Director: Abbas Kiarostami (Iran)
For UK film theorist Laura Mulvey, the critical kudos generated by Taste Of Cherry at Cannes in 1997 created a kind of ‘Rashomon effect’.
Just as the world suddenly woke up to Japanese cinema when Kurosawa’s masterpiece wowed Venice in 1951, so too the plaudits showered on Abbas Kiarostami’s profound meditation on life and death alerted the wider cultural community to something adventurous cinema-goers already knew: that Iranian cinema could be as sophisticated, undogmatic and self-aware as any in the world.
Made with minimal resources, the film is deceptively simple — mostly shot from inside a car, it follows a middle-aged man as he drives around Tehran looking for someone prepared to bury him the following morning after he has committed suicide, or revive him if the attempt fails.
But like all of Kiarostami’s works from the ‘Koker trilogy’ onwards, Cherry is both a mirror held up to Iranian society and a resonant, intellectually and ethically demanding drama: on both counts, it represented for many a refreshing counterbalance to the Hollywood hegemony.
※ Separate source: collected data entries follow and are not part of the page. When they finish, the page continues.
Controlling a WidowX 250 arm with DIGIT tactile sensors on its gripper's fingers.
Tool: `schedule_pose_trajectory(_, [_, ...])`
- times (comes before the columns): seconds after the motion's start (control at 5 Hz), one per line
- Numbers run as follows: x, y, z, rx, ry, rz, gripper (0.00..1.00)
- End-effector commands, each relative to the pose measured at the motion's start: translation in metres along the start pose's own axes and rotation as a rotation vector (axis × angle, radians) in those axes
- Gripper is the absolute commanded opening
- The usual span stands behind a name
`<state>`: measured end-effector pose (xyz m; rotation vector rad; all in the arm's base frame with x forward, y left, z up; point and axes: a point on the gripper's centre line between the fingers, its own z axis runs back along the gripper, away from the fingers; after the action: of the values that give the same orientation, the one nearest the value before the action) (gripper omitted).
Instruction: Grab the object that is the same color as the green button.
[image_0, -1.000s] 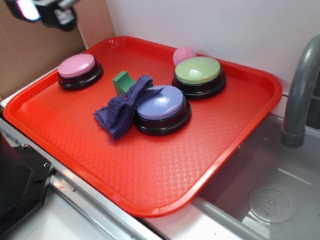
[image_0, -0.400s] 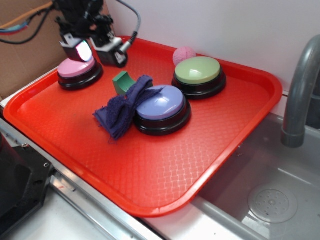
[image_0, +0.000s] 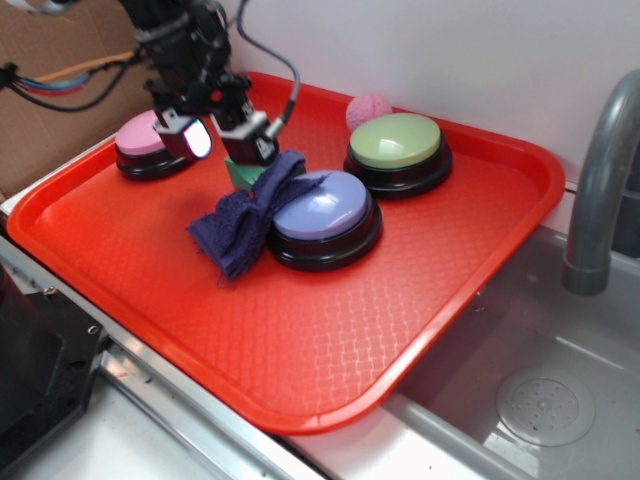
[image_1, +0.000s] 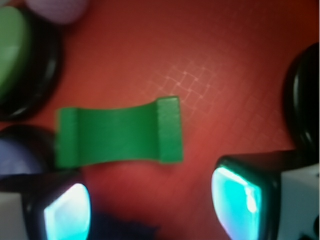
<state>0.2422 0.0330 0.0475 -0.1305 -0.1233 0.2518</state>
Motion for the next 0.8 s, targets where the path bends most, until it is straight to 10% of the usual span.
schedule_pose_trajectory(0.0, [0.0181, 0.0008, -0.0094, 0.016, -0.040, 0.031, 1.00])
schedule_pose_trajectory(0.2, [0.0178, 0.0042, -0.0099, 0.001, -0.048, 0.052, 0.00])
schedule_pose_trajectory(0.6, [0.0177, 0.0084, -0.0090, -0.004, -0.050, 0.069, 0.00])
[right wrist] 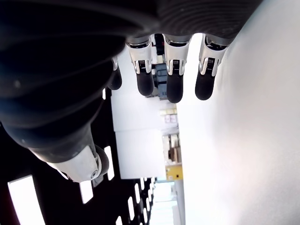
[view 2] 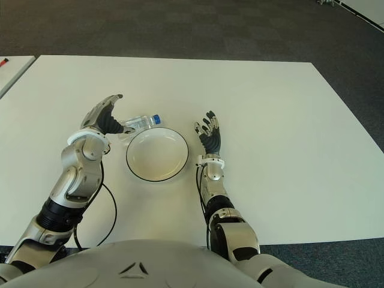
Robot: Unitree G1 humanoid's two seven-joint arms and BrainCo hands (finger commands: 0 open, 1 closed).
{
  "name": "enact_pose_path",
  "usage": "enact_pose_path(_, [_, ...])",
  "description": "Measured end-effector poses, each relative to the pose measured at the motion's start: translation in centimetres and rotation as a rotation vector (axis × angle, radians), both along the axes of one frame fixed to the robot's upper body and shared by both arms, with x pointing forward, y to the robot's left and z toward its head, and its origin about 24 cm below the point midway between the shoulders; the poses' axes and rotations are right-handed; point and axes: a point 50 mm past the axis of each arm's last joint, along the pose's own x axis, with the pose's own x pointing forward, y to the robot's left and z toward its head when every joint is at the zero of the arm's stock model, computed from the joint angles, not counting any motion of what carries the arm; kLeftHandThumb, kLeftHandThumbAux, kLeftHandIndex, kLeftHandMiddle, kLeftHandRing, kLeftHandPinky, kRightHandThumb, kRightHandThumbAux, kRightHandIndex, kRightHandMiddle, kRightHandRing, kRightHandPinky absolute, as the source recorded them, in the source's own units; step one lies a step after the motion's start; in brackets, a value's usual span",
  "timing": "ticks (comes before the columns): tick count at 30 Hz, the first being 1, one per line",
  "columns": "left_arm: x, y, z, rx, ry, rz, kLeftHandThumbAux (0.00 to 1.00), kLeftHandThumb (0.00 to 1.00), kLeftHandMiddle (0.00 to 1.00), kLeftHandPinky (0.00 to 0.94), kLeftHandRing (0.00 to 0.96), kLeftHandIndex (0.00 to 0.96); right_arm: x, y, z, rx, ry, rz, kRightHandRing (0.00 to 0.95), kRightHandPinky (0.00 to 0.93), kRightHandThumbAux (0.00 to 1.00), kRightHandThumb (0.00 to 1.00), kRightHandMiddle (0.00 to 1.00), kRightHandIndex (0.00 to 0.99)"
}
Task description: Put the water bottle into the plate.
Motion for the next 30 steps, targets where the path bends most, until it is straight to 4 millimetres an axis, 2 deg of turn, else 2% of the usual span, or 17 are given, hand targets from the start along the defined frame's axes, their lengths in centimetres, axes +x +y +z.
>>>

Like China before it and Romania later, Iran had become the arthouse nation to watch, and hungry cineastes tracked down Kiarostami’s earlier work.
Stoked by DVD releases, this long-tail pattern of consumption and appraisal bore fruit in the 2012 edition of Sight & Sound’s 10-yearly critics’ poll, when Close-Up — a meta-cinematic film Kiarostami made in 1990 — became the first Iranian film to make the top 50.